Well thats all for tonight. Wish me luck on my work out tomorrow at 600am.

Betty

Wednesday, September 9, 2009

DAY 2, SEPT. 9

Day 2 of my journey was a little quieter but still quite sore. Got up and did some stretches and that seemed to help. Watching the food intake by keeping out the white flour products and keeping down the fats. Drinking lots of water to help flush the system. I know that some professionals say we don't have to drink as much water but I am old school and I drink at least 2 large bottles a day. It helps keep you hydrated and that included your skin which need both internal and external moiture to keep is from getting to lined.

Tomorrow I have to be up at 515am to go and meet Joseph my trainer at 600am. Joseph is very nice and even though he is working me his is not being extremely hard on me...yet. I explained about the arthrytis in both of my knees and he is being very careful not to do any damage but to help me strengthen so that I can work out harder as I progress.
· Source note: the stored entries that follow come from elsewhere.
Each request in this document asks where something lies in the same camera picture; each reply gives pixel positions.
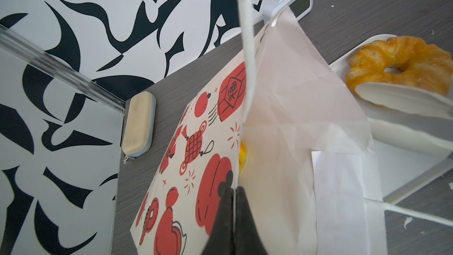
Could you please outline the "fake ring bread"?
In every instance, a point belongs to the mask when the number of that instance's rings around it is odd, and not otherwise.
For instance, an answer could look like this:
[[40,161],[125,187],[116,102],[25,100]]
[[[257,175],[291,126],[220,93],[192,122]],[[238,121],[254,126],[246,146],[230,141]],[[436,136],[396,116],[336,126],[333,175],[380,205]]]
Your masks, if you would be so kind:
[[345,81],[353,93],[364,83],[386,83],[446,96],[452,75],[449,52],[418,37],[400,36],[361,47],[350,59]]

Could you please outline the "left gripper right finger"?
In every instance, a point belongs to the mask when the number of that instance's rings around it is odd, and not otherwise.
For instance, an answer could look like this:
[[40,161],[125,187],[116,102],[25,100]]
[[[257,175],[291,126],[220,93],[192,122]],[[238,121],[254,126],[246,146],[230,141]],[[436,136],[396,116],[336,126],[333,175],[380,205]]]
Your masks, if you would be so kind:
[[235,254],[267,255],[243,187],[236,189],[235,205]]

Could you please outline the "white plastic tray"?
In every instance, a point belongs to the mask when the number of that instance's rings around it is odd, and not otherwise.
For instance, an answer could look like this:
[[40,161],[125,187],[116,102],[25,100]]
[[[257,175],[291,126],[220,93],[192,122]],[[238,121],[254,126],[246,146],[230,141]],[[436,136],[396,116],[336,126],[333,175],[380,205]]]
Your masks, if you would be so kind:
[[[371,37],[331,64],[333,71],[344,81],[350,70],[350,59],[361,47],[377,40],[385,41],[396,35],[381,34]],[[386,202],[395,204],[424,185],[449,171],[453,156],[441,159],[388,145],[373,138],[381,175],[382,192]]]

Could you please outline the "fake twisted bread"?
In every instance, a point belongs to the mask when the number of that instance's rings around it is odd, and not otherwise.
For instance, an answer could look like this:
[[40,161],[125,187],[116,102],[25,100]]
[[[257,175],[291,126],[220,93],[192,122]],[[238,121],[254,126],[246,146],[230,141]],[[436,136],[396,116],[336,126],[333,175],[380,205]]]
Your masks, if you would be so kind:
[[243,142],[241,142],[239,150],[239,172],[242,172],[246,160],[247,160],[247,147]]

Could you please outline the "beige glasses case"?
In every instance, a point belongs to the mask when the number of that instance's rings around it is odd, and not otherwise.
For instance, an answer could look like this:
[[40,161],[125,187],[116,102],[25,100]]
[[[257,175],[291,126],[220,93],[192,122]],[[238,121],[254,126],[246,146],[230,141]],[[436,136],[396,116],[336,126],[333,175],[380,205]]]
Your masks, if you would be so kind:
[[135,159],[152,145],[156,98],[150,92],[133,96],[129,103],[122,151],[126,159]]

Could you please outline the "white digital clock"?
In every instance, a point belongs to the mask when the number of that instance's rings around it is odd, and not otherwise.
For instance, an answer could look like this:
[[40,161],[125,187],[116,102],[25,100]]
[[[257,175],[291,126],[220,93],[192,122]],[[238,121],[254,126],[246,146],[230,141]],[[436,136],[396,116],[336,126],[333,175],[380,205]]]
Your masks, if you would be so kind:
[[269,22],[286,7],[289,7],[296,19],[300,20],[313,8],[313,0],[271,0],[262,6],[264,23]]

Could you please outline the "red white paper bag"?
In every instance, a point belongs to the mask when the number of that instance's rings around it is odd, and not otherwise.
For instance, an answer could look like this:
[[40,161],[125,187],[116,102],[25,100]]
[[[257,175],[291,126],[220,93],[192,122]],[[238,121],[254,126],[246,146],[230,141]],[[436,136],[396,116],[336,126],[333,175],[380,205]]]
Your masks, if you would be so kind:
[[[247,160],[239,172],[241,142]],[[201,255],[243,187],[268,255],[385,255],[367,116],[286,7],[185,107],[130,234],[138,255]]]

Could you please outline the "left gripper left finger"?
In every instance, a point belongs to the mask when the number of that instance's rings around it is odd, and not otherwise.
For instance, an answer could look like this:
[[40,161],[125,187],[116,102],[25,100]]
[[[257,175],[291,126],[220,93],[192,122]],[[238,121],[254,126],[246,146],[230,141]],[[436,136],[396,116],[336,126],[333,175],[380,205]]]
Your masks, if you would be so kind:
[[234,244],[234,190],[228,188],[223,192],[219,208],[202,255],[233,255]]

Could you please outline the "steel tongs white tips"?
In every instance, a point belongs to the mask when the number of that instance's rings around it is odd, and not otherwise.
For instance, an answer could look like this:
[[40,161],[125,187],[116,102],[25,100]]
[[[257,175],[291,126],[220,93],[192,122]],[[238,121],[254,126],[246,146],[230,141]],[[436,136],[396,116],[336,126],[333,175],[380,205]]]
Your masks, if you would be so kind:
[[451,90],[443,96],[416,87],[364,83],[355,91],[374,139],[441,159],[453,155]]

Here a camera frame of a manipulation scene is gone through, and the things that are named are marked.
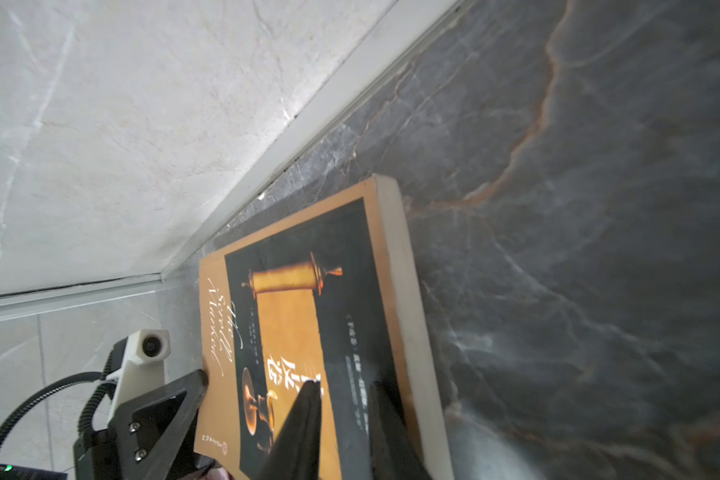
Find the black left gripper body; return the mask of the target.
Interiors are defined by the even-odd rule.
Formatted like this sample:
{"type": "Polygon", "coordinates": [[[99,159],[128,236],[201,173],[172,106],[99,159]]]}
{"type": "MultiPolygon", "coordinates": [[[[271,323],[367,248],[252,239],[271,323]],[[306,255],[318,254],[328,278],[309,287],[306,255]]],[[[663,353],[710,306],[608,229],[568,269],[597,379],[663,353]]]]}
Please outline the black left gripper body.
{"type": "Polygon", "coordinates": [[[77,479],[137,479],[156,445],[156,429],[133,422],[123,436],[113,428],[84,427],[73,446],[77,479]]]}

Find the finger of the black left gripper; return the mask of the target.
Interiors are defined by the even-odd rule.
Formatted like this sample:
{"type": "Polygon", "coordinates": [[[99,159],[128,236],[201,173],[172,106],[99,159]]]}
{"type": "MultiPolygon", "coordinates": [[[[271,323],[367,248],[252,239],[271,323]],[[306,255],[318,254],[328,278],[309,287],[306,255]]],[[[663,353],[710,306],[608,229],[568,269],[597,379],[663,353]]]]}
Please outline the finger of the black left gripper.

My doctor said exercise is the best thing for my knees so that is what I am doing. Joseph works on my triceps, biceps, all my ceps and boy do I feel it. But what is the term...no pain, no gain. And you can not change your lifestyle without including exercise of some sort. Be it a gym, walking, swimming, etc.
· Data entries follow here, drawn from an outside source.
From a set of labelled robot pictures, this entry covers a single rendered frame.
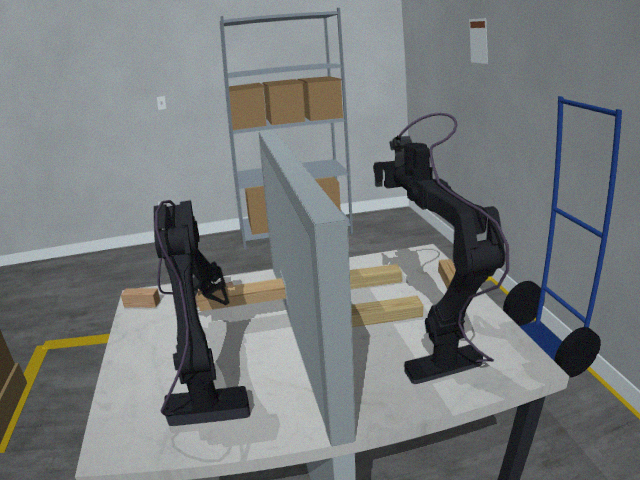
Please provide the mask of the grey panel wall with slot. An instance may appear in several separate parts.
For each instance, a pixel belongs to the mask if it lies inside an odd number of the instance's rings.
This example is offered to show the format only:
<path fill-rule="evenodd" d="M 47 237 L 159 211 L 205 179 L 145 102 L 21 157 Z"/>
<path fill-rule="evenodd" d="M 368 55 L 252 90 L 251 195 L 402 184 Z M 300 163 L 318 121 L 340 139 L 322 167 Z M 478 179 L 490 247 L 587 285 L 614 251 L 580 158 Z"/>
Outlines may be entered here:
<path fill-rule="evenodd" d="M 275 130 L 259 142 L 265 204 L 281 176 L 272 243 L 303 342 L 290 324 L 331 446 L 355 442 L 348 221 Z M 316 462 L 311 480 L 316 465 L 318 480 L 356 480 L 355 453 Z"/>

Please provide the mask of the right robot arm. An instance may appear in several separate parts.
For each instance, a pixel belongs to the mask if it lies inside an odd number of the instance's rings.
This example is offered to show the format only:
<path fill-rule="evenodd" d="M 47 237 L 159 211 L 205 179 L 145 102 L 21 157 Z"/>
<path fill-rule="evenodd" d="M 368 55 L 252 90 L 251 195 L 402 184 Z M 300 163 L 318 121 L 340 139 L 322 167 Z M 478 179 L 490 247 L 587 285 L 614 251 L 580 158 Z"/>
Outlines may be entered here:
<path fill-rule="evenodd" d="M 473 365 L 483 359 L 470 345 L 458 348 L 459 340 L 464 338 L 458 317 L 468 298 L 503 267 L 505 249 L 495 223 L 490 220 L 489 224 L 489 218 L 450 194 L 433 179 L 426 144 L 404 144 L 404 159 L 405 169 L 409 170 L 402 177 L 407 198 L 422 210 L 427 208 L 454 226 L 453 262 L 456 271 L 445 295 L 437 306 L 431 306 L 425 319 L 426 333 L 434 344 L 434 355 L 404 363 L 410 377 L 419 380 Z M 459 211 L 456 212 L 456 222 L 455 211 Z M 477 241 L 477 234 L 483 234 L 486 227 L 486 240 Z"/>

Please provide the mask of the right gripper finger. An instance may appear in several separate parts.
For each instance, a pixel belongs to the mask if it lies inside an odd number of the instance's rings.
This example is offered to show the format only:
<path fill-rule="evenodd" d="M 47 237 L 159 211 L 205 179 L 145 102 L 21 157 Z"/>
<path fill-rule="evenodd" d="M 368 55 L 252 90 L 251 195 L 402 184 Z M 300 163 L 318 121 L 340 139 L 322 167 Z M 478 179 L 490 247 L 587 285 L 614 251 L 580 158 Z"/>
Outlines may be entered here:
<path fill-rule="evenodd" d="M 377 162 L 375 162 L 375 163 L 377 163 Z M 375 163 L 374 163 L 374 165 L 373 165 L 373 170 L 375 169 Z M 375 170 L 374 170 L 374 174 L 375 174 Z M 383 186 L 383 181 L 382 181 L 382 180 L 376 180 L 376 179 L 375 179 L 375 186 L 376 186 L 376 187 L 382 187 L 382 186 Z"/>

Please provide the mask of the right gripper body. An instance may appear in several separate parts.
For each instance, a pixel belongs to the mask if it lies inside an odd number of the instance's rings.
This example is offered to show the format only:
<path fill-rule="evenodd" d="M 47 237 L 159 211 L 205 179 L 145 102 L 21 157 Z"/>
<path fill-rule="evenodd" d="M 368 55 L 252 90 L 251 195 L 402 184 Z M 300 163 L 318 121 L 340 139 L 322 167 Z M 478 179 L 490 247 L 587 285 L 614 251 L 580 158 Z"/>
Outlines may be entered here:
<path fill-rule="evenodd" d="M 396 143 L 397 140 L 400 140 L 398 144 Z M 402 177 L 408 171 L 407 169 L 405 169 L 404 163 L 404 144 L 412 143 L 412 140 L 393 139 L 392 142 L 395 150 L 395 161 L 375 163 L 375 179 L 382 180 L 384 170 L 384 186 L 386 188 L 396 188 L 402 186 Z"/>

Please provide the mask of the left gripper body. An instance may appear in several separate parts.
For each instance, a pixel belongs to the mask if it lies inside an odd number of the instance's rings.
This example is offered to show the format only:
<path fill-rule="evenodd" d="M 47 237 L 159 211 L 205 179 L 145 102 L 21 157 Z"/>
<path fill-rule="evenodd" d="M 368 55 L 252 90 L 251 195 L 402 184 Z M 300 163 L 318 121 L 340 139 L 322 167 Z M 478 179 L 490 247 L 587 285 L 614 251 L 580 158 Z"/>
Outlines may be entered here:
<path fill-rule="evenodd" d="M 194 264 L 193 274 L 195 277 L 193 278 L 193 286 L 196 287 L 198 285 L 198 289 L 202 291 L 202 295 L 204 296 L 208 292 L 216 288 L 215 283 L 213 283 L 209 287 L 207 284 L 209 284 L 210 282 L 216 282 L 218 278 L 221 278 L 221 271 L 220 266 L 218 268 L 215 261 L 210 264 L 208 260 L 203 257 L 200 258 L 199 264 Z M 213 266 L 213 268 L 211 267 L 211 265 Z"/>
So wish me luck on my second day of workout. I look forward to hearing from you.

Betty

Tuesday, September 8, 2009

DAY 1 - Sept. 8

Well the summer is over and I am officially starting a new journey. I have been wanting to do this for the past year but with the same foot broken twice it was pretty hard to start. Well I have been told that I am physically fit to start by my doctor (very important) and today I started at Good Life Fitness and began working with my trainer Joseph. Am I sore tonight in places I forgot I had...well yes I am. But I am also mentally ready and that is why I decided to share my experience on this blog. I will post pictures from now until I hit my target which I will know when I get there...it will be a lot of work though. I will share diet tips and recipes and I would love to get recipes from people out there going through the same thing. I will try to answer questions but I am not a professional so it will just be based on my personal knowledge and many years of watching calories. I am not sharing this as a diet forum but as a start to a new way of living. I hope you get something from it and I hope you can help me as much as I can help you.

I still plan on living and enjoying life to the fullest but I will be working hard to make my new lifestyle work. I will have a food journal on the blog and it is not so much about counting calories as it is eating the right foods. So please review and maybe you can get something from it.

Thanks and I look forward to hearing from you.